Here's an exercise that was in a draft of Think Bayes, but I ended up cutting it.

Exercise: Two doctors fresh out of medical school are arguing about whose hospital delivers more babies. The first doctor says, "I've been at Hospital A for one week, and already we've had a day when we delivered 19 babies."

The second doctor says, "I've been at Hospital B for two weeks, and already there's been a 20-baby day."

Which hospital do you think delivers more babies on average? You can assume that the number of babies born in a day is well modeled by a Poisson distribution with parameter $\lambda$ , which is the Greek letter pronounced "lambda".

The following function computes the PMF of a Poisson distribution with parameter lam over a range of integers, qs:

In [3]:

from empiricaldist import Pmf
from scipy.stats import poisson

def make_poisson_pmf(lam, qs):
    """Make a PMF of a Poisson distribution.
    
    lam: event rate
    qs: sequence of values for `k`
    
    returns: Pmf
    """
    ps = poisson(lam).pmf(qs)
    pmf = Pmf(ps, qs)
    pmf.normalize()
    return pmf

For example, if the actual value of $\lambda$ is 8, we can compute the distribution of babies born in a single day like this:

In [4]:

import numpy as np

lam = 8
qs = np.arange(24)
pmf = make_poisson_pmf(lam, qs)

And here's what it looks like.

In [5]:

from utils import decorate

pmf.bar(alpha=0.7)
decorate(xlabel='Number of babies', 
         ylabel='PMF',
         title='Distribution of babies in a single day')

Out[5]:

The mean of this distribution is the parameter, $\lambda$ .

In [6]:

pmf.mean()

Out[6]:

7.999938721091352

And here's what the distributions look like for the maximum number of babies after one week or two weeks.

In [7]:

pmf_max1 = pmf.max_dist(7)
pmf_max1.bar(label='one week', align='edge', width=-0.45)

pmf_max2 = pmf.max_dist(2 * 7)
pmf_max2.bar(label='two weeks', align='edge', width=0.45)

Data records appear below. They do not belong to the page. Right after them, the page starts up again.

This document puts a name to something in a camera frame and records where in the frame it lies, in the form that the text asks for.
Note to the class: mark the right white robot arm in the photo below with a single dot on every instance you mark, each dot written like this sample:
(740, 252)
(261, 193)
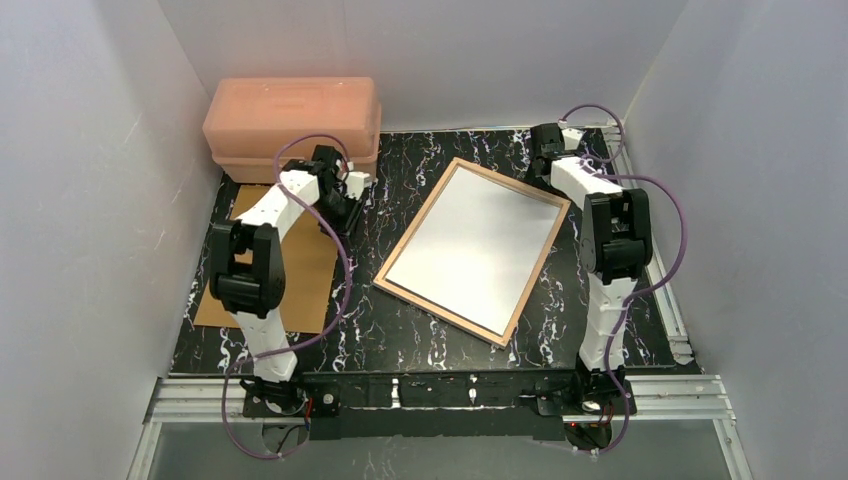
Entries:
(614, 241)

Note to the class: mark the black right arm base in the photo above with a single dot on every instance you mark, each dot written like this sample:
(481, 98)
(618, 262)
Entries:
(583, 401)

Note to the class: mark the aluminium rail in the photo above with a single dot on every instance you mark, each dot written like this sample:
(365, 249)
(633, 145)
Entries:
(659, 271)
(652, 397)

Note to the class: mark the brown cardboard backing board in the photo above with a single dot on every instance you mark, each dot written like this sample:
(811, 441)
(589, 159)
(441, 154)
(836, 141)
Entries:
(308, 258)

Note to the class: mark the aluminium right side rail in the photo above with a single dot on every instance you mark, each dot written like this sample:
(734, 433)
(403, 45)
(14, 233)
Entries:
(659, 271)

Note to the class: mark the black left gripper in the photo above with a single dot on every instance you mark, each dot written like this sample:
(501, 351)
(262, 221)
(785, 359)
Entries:
(348, 213)

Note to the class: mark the white-backed printed photo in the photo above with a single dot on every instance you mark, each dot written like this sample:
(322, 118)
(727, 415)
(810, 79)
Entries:
(477, 248)

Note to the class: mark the light wooden picture frame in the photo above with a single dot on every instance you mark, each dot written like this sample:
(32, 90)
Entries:
(474, 252)

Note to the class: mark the pink plastic storage box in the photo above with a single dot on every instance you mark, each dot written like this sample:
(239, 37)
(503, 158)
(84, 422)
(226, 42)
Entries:
(250, 119)

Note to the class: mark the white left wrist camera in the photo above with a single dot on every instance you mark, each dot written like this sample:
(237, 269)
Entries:
(356, 184)

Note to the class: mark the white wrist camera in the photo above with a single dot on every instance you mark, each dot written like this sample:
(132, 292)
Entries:
(572, 138)
(356, 184)

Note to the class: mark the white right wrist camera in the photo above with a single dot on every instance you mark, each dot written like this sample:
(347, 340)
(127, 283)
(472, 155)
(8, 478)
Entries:
(572, 138)

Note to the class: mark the aluminium front rail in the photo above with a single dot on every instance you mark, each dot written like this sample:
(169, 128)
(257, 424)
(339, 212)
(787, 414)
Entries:
(652, 397)

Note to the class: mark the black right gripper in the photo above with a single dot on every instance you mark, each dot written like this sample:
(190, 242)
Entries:
(542, 162)

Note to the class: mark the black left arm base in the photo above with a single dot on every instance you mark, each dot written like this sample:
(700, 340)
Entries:
(281, 397)

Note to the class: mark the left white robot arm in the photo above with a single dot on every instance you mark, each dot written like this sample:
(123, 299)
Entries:
(247, 274)

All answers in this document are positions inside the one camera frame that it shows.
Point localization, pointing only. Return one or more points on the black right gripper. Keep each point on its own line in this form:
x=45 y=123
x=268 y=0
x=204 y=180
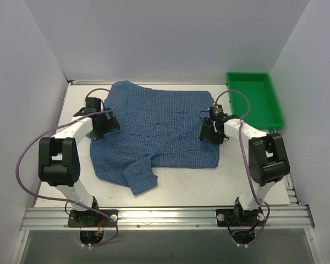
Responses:
x=210 y=132

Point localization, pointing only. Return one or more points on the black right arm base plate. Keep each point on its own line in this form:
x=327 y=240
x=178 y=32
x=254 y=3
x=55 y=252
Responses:
x=228 y=217

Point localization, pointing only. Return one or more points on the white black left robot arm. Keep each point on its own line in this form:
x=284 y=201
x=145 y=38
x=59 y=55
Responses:
x=58 y=158

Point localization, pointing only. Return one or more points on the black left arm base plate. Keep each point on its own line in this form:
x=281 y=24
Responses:
x=84 y=219

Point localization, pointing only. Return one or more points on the aluminium front frame rail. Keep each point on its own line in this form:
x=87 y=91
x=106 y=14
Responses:
x=172 y=218

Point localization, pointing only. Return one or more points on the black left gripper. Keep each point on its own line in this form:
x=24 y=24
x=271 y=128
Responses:
x=105 y=125

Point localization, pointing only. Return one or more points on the green plastic bin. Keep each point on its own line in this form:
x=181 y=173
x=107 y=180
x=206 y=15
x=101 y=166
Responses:
x=265 y=113

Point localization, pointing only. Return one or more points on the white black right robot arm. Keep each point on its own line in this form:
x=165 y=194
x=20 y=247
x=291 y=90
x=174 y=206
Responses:
x=264 y=156

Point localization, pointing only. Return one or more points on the blue checkered long sleeve shirt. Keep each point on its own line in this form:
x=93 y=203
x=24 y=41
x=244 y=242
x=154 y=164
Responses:
x=158 y=128

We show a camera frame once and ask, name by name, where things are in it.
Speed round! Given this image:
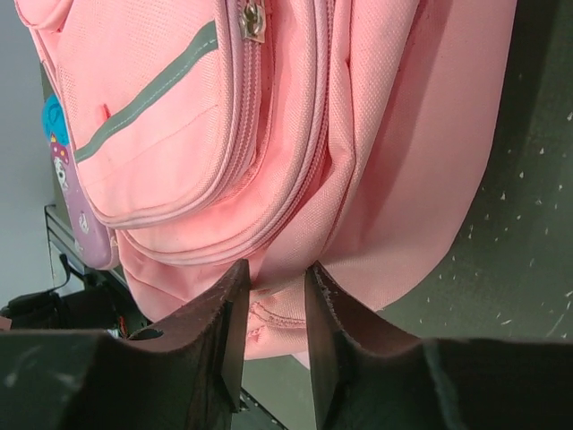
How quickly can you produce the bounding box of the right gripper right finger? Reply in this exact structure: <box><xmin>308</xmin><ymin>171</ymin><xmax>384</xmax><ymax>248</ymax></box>
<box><xmin>304</xmin><ymin>263</ymin><xmax>572</xmax><ymax>429</ymax></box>

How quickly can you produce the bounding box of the pink student backpack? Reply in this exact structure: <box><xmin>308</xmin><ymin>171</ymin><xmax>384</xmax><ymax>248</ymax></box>
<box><xmin>15</xmin><ymin>1</ymin><xmax>517</xmax><ymax>359</ymax></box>

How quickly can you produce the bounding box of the purple cartoon pencil case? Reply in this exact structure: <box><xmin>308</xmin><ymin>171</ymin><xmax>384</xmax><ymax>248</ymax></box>
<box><xmin>41</xmin><ymin>94</ymin><xmax>119</xmax><ymax>270</ymax></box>

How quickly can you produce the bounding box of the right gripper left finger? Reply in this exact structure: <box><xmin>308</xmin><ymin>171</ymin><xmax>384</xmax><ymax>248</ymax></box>
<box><xmin>1</xmin><ymin>260</ymin><xmax>251</xmax><ymax>429</ymax></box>

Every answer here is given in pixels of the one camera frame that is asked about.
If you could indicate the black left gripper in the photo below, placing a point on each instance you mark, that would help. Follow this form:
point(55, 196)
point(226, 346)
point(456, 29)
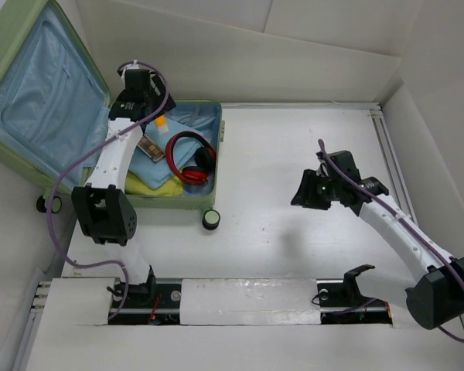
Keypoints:
point(162, 97)

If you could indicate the orange tube white cap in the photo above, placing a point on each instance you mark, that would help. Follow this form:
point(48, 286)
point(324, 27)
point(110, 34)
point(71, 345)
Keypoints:
point(161, 125)

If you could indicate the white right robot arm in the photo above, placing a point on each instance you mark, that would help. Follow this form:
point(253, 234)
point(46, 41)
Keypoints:
point(433, 293)

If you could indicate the red black headphones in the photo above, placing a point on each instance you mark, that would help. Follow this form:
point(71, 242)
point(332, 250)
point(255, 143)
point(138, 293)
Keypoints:
point(200, 165)

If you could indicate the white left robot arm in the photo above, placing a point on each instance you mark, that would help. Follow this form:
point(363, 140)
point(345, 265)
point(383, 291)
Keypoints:
point(103, 210)

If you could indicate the eyeshadow palette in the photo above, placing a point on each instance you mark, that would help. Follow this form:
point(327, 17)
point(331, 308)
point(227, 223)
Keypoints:
point(151, 149)

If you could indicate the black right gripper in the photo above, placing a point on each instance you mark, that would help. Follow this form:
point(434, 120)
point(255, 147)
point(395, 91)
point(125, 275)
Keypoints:
point(305, 195)

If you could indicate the black metal base rail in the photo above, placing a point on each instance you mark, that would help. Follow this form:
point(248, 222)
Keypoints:
point(250, 302)

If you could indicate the green hard-shell suitcase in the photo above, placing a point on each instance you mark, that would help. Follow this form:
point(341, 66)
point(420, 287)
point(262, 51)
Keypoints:
point(54, 102)

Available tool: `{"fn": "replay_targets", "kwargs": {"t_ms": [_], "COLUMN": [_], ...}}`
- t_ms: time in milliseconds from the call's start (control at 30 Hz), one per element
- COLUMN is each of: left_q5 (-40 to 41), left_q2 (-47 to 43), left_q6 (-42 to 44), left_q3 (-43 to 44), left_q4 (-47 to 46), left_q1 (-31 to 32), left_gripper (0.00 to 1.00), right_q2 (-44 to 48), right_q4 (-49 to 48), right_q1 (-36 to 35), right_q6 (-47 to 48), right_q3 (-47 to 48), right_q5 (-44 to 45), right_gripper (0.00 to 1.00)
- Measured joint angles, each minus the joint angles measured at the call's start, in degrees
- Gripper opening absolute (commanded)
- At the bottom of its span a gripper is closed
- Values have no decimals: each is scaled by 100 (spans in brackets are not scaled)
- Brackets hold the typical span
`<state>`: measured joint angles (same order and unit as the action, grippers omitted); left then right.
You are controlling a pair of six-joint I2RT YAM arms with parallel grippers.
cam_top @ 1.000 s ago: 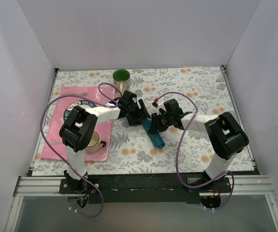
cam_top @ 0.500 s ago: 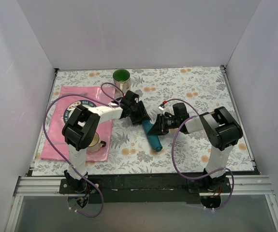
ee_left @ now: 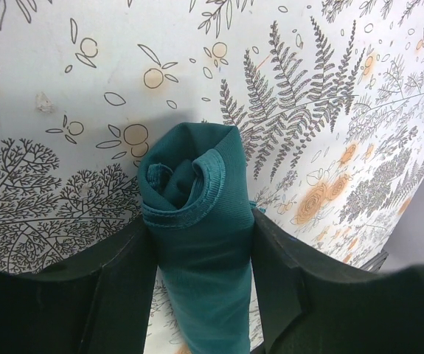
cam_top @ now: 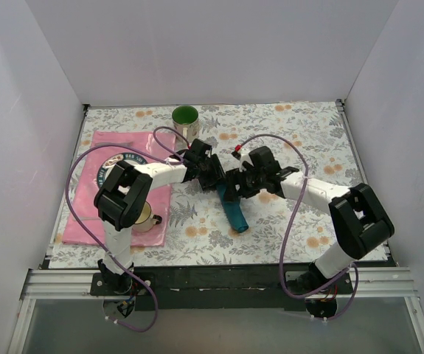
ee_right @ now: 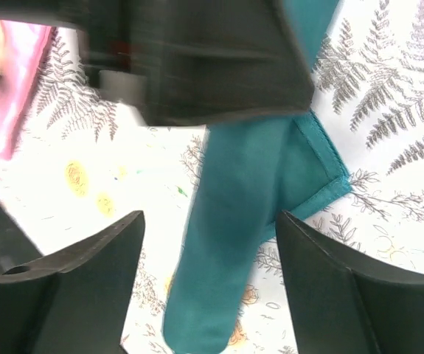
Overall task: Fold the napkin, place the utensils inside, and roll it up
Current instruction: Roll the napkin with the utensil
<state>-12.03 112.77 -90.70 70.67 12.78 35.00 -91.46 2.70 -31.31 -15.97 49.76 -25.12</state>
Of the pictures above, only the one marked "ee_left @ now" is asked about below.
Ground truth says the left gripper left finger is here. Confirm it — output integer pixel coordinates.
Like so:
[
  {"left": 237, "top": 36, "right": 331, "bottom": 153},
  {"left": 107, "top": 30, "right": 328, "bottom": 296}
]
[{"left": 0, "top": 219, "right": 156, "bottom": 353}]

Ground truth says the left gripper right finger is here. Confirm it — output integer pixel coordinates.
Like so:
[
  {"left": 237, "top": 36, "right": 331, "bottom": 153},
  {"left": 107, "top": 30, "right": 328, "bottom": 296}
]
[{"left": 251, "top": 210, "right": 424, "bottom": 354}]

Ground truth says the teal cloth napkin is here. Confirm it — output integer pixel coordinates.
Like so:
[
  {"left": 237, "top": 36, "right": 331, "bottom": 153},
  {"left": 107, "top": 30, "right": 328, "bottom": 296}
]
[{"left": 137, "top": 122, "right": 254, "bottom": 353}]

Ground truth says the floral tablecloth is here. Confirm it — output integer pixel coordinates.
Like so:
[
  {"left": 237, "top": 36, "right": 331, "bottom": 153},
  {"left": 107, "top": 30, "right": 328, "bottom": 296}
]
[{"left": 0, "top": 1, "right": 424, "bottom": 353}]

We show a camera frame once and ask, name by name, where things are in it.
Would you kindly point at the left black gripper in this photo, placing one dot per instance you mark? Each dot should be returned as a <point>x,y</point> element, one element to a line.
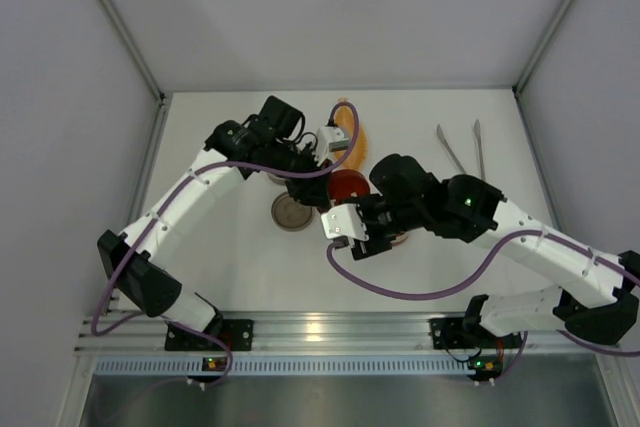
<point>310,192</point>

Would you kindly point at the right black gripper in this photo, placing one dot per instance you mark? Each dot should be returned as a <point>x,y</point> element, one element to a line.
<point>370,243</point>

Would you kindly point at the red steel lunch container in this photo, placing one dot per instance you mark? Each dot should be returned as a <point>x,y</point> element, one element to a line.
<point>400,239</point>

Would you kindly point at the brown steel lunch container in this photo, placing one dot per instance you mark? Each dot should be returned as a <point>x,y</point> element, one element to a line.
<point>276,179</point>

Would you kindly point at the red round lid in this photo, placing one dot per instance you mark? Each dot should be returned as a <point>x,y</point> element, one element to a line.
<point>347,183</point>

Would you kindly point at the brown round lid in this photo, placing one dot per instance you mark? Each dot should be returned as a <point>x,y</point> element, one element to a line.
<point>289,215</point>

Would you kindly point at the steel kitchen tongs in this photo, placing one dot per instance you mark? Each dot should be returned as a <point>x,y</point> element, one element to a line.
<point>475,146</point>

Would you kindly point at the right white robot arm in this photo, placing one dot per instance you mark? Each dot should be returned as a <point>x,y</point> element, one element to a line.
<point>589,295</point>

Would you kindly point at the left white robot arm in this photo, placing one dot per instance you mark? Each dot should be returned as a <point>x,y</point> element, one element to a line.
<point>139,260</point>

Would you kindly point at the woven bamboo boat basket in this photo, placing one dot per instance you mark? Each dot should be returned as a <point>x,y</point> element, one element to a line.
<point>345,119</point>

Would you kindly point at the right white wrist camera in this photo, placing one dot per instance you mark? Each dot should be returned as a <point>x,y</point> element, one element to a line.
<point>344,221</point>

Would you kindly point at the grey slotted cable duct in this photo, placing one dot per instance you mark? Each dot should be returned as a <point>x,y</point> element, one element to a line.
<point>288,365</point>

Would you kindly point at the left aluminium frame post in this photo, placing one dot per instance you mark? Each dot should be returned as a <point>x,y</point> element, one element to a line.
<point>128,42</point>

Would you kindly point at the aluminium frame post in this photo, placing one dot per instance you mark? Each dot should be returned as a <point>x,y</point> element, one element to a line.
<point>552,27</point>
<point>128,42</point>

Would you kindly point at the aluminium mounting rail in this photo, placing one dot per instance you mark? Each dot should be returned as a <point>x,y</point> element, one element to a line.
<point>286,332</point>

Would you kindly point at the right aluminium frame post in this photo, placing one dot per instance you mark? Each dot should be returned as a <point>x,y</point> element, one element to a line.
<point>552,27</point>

decorate(xlabel='Number of babies',
         xlim=[5, 22],
         ylabel='PMF',
         title='Distribution of maximum babies in one day')

Out[7]:

Now you finish it off from there.

In [8]:

# Solution

# Here's a prior distribution for the values of lamdba

hypos = np.linspace(0, 25, 101)
prior = Pmf(1, hypos)

In [9]:

# Solution

# Here's the likelihood of the data for each hypothetical
# value of lambda, for the doctor who reported the maximum
# number of babies in one week

days = 1 * 7      # one week
data = 19         # maximum of 19 babies

likelihood1 = [make_poisson_pmf(hypo, qs).max_dist(days)(data)
               for hypo in hypos]

In [10]:

# Solution

# And here's the first posterior distribution

posterior1 = prior * likelihood1
posterior1.normalize()

Out[10]:

4.201483589848796

In [11]:

# Solution

# Here's the likelihood for the doctor who reported the
# maximum number of babies in two weeks.

days = 2 * 7
data = 20

likelihood2 = [make_poisson_pmf(hypo, qs).max_dist(days)(data)
               for hypo in hypos]

In [12]:

# Solution

# And here's the second posterior

posterior2 = prior * likelihood2
posterior2.normalize()

Out[12]:

4.259983296308155

In [13]:

# Solution

# And here's what the two posterior distributions look like

posterior1.plot(label='A, one week, 19 babies max')
posterior2.plot(label='B, two weeks, 20 babies max')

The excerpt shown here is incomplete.